- **Required work**:
Beginning with the first line of the data below, extract each line up to and including the one containing "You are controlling". Copy them exactly and add nothing.

[Collection entries]
—————
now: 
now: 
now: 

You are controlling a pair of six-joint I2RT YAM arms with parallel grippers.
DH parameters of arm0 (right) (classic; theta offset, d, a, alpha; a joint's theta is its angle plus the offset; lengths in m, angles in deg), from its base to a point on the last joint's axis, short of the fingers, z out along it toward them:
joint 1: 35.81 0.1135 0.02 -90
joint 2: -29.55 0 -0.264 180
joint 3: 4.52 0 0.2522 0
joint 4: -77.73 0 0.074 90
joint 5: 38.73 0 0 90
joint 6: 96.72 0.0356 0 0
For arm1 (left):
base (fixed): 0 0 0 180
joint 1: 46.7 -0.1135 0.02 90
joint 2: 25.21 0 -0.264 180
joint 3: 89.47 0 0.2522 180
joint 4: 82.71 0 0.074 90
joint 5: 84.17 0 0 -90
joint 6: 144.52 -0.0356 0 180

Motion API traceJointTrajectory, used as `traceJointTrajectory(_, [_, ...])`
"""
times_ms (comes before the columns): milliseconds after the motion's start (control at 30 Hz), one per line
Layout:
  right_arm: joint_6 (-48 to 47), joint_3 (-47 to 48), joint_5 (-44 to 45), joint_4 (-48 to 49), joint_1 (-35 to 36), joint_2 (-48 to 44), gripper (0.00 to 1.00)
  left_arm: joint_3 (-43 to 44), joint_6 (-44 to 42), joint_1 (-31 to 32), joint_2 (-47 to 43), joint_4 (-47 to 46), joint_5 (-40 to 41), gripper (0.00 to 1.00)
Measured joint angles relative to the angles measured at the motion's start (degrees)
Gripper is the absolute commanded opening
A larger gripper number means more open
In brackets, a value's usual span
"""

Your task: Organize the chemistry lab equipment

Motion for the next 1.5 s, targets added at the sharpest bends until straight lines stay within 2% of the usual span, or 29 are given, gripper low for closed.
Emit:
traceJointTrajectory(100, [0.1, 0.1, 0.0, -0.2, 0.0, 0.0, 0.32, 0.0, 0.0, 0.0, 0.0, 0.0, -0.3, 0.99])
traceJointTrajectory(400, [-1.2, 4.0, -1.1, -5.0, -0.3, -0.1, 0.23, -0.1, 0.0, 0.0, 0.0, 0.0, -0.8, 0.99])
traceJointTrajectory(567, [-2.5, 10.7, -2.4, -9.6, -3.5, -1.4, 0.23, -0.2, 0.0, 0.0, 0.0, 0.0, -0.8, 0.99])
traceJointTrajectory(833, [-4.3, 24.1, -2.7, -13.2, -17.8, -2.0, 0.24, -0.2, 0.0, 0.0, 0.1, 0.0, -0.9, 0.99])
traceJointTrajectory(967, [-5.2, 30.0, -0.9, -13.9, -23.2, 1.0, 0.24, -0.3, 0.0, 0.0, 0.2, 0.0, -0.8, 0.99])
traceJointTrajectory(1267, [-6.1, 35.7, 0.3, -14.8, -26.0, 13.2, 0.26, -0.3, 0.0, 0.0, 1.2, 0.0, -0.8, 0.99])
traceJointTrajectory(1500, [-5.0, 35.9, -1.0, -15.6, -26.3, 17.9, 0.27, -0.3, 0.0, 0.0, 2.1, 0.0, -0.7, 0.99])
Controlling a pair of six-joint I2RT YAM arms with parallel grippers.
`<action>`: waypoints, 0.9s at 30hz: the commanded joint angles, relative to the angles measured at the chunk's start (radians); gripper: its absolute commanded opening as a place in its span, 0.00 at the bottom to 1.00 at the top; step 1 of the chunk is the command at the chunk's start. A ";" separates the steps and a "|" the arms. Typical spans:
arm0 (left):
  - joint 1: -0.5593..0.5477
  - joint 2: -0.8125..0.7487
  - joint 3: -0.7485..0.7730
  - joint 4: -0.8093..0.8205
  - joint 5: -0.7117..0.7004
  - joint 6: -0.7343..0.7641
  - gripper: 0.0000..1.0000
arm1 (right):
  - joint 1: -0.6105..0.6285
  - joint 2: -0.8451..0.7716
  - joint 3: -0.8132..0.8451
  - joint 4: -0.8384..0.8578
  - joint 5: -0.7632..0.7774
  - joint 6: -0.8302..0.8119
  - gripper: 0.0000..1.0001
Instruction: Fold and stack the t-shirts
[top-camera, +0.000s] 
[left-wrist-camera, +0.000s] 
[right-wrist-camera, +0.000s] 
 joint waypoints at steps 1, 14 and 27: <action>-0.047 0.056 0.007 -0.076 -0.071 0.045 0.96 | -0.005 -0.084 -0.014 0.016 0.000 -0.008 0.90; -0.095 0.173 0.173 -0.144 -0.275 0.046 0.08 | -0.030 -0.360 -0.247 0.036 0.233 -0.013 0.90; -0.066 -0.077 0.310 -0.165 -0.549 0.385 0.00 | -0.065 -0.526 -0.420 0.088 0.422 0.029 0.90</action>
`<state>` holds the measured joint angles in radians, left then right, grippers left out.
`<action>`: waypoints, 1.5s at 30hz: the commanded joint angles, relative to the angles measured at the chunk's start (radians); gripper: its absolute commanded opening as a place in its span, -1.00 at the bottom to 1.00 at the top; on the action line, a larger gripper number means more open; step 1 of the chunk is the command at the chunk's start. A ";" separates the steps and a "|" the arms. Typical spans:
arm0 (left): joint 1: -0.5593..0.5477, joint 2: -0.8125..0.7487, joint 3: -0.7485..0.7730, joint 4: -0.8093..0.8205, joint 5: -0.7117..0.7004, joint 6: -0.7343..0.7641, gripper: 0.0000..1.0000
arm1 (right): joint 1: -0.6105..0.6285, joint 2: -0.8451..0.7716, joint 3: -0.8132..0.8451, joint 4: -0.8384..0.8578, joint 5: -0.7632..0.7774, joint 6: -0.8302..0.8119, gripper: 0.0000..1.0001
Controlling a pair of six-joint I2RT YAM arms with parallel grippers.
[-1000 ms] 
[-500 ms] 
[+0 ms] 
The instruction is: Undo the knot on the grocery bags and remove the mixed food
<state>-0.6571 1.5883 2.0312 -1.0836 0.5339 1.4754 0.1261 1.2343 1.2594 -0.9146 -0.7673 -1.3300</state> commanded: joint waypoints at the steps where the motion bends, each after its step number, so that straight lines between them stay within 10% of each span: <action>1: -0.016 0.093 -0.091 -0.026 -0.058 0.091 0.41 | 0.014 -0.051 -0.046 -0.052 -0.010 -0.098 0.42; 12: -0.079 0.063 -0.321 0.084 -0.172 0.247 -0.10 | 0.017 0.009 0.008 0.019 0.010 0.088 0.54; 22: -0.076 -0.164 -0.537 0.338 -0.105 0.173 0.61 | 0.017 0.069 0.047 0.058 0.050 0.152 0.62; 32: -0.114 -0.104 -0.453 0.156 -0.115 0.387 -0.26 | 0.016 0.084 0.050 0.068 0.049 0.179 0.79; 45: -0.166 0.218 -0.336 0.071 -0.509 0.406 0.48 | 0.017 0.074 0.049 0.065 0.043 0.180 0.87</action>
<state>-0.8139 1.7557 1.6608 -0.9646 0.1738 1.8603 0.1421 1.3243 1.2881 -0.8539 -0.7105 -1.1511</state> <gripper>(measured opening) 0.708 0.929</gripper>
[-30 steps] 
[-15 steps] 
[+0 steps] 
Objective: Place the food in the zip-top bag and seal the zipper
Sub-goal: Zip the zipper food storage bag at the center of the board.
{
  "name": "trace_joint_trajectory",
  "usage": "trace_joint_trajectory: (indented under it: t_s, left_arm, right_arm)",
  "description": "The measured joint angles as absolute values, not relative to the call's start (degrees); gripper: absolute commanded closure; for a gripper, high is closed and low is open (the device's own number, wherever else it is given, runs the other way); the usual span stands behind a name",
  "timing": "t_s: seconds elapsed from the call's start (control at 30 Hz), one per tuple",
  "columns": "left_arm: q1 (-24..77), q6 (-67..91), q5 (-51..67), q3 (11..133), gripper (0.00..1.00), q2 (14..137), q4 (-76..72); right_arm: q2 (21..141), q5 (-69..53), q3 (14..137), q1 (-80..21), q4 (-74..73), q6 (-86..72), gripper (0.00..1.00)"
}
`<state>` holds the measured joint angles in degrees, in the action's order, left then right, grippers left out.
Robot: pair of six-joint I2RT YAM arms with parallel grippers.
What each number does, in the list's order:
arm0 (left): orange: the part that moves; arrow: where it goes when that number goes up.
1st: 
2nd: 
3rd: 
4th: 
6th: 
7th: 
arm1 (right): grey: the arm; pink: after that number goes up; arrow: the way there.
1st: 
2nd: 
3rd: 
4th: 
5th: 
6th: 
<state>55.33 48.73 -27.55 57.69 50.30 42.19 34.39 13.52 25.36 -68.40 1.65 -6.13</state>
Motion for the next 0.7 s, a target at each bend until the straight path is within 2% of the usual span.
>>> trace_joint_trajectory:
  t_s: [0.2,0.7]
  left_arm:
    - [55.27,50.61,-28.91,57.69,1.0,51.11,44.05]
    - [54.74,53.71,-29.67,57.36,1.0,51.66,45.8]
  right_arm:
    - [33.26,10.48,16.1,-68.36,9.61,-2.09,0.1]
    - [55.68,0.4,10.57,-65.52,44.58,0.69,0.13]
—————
- **Completed exercise**:
now: 
now: 
now: 

You are controlling a pair of six-joint I2RT YAM arms with parallel grippers.

What this exercise asked for has been supplied.